I also think about how lucky we are and how good we have it. I cry for the families that lose their children to CF because they were born into a different socioeconomic class than I was. I feel an obligation to use what I have and what I know to help them too. And then I feel guilty for dedicating my time to someone other than my family. I wonder if all the work that I do is really hurting my family more that its helping us. I think that a balance is good, teaching my kids the importance of helping others and also finding time for yourself. I don’t think I’m doing a very good job of it, but I’m trying.

That’s what I think about in a day, every day. What I what you to know is that we are trying. The people like me, and the people nothing like me; we are trying. We are trying the best that we know how. We have to perform medical procedures, without any professional medical training - correcting a rectal prolapse, cleaning a stoma, changing a trache. We compound medication in our kitchens, monitor oxygen saturations at 2 in the morning, sterilize medical equipment the best way that we know how, all with knowledge that we’ve put together from the expertise of our healthcare team and also from outside of the institution, from our peers. Our medical care does not happen 4x per year when we go to see the doctor. It happens 24hrs a day, 365 days per year.

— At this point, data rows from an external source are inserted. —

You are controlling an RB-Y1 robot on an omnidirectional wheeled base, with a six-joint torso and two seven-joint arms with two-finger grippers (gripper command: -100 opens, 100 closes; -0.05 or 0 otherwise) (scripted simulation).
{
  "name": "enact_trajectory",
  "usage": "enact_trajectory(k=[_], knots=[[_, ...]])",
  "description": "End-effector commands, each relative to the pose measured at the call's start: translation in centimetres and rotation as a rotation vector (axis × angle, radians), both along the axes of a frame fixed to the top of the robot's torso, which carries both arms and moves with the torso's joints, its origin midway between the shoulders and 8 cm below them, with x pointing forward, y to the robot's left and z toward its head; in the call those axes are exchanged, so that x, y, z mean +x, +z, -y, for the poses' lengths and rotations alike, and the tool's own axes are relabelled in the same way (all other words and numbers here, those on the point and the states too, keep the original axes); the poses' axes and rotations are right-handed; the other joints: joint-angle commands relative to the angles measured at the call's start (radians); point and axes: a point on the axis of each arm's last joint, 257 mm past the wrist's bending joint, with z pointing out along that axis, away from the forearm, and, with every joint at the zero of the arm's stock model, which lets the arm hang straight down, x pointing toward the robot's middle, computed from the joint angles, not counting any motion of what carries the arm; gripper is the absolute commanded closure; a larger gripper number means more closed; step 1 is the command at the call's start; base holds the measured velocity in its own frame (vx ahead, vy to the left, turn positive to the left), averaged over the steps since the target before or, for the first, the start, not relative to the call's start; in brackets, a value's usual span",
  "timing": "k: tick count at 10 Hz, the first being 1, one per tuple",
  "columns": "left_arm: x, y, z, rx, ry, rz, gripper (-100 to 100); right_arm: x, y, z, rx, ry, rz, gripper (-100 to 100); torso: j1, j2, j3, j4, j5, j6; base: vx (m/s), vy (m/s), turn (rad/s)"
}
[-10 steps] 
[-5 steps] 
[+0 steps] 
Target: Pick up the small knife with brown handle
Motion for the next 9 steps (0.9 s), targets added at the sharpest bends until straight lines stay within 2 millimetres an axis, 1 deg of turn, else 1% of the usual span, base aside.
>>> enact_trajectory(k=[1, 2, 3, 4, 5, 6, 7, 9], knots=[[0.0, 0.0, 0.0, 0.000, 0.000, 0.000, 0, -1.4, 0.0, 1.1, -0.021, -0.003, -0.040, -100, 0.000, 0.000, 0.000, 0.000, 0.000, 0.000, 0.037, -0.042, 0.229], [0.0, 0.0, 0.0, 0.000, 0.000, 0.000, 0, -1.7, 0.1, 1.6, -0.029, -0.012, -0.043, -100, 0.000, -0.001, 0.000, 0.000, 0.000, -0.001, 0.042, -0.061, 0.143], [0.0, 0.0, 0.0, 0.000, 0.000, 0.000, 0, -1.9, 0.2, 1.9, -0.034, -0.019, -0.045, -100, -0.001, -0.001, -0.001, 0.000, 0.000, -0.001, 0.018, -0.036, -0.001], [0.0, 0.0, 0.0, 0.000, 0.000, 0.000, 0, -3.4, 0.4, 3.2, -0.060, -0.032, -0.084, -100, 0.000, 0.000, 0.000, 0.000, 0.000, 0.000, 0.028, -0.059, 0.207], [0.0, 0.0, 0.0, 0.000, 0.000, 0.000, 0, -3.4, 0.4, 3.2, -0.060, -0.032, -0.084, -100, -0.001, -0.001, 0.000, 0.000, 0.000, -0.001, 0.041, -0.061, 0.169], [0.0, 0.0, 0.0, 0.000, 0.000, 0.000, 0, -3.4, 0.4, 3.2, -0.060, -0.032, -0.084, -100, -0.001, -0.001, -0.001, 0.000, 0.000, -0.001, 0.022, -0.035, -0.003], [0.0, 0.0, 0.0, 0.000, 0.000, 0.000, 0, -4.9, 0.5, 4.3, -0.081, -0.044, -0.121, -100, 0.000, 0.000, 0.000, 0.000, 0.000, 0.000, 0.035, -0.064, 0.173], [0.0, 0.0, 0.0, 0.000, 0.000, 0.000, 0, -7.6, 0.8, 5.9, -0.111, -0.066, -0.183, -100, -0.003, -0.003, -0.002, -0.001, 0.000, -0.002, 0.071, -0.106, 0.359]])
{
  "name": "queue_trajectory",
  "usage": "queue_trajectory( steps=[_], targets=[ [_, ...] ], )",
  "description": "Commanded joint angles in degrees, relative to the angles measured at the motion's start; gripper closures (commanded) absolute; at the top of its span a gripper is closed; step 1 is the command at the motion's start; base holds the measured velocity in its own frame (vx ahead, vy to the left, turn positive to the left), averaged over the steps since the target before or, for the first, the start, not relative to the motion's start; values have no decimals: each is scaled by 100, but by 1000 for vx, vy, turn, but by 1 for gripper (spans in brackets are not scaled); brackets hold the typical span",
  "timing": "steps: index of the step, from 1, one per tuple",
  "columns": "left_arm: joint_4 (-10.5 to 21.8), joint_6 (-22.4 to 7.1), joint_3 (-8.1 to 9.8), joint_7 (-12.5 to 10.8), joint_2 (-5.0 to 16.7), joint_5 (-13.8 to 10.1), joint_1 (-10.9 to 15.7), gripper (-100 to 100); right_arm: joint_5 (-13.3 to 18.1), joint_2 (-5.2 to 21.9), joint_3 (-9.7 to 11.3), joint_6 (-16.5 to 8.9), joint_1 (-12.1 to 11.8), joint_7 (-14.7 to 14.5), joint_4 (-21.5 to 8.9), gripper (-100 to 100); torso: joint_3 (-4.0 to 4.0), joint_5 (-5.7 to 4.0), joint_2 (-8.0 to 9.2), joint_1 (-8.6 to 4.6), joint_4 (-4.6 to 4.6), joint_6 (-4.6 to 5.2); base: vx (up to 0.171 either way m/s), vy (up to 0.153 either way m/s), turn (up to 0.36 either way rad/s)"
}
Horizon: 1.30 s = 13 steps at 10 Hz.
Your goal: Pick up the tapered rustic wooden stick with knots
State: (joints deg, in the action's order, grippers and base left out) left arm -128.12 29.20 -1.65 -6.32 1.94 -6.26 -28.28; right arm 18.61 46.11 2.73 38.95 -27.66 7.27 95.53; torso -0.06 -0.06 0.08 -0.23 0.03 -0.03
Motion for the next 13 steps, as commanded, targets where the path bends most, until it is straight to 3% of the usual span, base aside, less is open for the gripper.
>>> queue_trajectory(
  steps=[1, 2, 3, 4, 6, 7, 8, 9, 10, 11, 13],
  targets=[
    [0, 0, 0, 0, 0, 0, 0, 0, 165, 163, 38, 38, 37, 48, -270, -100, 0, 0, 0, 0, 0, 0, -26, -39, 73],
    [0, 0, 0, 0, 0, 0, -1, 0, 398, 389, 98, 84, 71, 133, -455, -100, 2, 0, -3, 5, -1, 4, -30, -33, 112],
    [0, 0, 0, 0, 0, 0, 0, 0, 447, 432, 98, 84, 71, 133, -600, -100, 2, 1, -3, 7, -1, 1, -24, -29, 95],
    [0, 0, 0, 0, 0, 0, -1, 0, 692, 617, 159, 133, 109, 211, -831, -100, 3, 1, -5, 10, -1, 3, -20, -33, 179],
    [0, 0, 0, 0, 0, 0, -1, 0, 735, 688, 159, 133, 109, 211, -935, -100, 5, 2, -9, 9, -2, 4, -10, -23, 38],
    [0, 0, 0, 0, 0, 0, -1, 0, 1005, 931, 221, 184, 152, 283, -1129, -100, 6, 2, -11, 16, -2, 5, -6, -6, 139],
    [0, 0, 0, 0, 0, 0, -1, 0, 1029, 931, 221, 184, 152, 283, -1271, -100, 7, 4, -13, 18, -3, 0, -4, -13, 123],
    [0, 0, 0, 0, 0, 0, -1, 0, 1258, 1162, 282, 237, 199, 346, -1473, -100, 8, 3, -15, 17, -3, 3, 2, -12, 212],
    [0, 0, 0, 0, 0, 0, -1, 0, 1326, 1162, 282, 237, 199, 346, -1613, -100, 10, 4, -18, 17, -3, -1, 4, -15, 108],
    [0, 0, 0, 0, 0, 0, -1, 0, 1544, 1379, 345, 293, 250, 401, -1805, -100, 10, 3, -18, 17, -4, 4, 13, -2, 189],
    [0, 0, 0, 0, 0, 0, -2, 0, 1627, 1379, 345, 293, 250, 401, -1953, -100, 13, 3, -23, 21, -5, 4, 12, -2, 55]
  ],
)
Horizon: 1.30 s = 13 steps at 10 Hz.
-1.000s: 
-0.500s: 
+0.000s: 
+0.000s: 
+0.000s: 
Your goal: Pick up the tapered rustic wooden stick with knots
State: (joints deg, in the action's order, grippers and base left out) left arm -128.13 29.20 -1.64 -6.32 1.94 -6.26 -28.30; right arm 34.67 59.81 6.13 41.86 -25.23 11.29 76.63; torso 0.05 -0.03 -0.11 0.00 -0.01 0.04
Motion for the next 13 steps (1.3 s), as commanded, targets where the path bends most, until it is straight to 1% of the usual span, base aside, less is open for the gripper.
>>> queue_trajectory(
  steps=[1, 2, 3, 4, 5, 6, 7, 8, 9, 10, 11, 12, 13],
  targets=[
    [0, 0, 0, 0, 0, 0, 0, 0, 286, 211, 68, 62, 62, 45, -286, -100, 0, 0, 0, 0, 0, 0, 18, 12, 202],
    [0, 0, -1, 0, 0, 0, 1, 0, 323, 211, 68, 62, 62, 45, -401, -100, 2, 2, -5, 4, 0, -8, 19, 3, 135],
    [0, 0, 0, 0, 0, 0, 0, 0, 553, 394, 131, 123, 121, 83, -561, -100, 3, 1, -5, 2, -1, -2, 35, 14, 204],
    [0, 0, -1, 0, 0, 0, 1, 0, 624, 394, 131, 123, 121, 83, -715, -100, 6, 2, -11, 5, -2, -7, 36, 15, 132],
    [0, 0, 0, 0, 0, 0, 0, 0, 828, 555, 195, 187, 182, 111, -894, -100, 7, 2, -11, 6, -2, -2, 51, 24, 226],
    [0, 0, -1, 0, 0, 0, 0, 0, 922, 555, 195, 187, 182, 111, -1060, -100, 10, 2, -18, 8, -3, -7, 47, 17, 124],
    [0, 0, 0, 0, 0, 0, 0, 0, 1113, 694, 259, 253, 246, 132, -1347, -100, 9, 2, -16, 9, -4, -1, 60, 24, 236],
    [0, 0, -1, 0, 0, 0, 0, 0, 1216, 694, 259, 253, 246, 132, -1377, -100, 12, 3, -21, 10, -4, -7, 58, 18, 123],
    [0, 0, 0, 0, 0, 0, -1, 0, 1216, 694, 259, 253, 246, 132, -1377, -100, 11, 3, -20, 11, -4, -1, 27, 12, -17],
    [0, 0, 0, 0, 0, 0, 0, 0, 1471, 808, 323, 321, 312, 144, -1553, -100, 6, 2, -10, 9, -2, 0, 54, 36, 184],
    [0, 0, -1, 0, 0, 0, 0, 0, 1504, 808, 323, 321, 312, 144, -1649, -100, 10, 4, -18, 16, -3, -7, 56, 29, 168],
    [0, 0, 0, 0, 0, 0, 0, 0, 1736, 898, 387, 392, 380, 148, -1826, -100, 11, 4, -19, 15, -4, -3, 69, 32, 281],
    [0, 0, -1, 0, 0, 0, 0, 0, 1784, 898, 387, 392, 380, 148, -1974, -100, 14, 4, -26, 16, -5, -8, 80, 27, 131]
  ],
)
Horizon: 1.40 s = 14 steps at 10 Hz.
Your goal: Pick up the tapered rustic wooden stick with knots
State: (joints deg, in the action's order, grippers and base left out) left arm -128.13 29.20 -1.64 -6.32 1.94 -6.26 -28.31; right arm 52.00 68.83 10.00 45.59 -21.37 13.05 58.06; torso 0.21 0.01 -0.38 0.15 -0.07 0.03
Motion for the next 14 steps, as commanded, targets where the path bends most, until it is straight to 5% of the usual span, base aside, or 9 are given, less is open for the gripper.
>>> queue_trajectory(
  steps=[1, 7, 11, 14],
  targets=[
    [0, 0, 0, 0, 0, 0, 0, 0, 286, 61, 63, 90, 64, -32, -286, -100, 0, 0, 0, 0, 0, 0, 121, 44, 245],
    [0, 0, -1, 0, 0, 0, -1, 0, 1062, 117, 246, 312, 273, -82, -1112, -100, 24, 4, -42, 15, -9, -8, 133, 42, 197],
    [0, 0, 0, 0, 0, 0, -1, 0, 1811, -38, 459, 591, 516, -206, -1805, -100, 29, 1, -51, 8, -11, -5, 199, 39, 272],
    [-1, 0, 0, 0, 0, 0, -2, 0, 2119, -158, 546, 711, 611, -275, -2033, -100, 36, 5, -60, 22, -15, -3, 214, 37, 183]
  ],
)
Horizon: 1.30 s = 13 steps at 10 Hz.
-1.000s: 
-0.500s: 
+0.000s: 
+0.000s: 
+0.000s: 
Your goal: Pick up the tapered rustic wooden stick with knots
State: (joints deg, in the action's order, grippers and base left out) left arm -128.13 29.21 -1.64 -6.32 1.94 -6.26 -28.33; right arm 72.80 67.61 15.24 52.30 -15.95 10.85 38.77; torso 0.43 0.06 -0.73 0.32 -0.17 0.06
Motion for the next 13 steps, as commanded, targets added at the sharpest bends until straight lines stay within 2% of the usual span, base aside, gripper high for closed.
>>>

We aren’t mad at doctors. We are desperate for them to ask the questions that will allow us to tell them all of this. This isn’t easy to say, and we often don’t even know how to put into words what our priority is. We want the same thing that you want for us - good health. But to minimize the impact of this disease in our lives - for a day, an hour, just a moment - would mean the world.

I often go to bed at night feeling defeated. The kids are not happy. The house is not clean. The disease is not cured. I know whats on the other end of a good nights sleep. But I remain hopeful.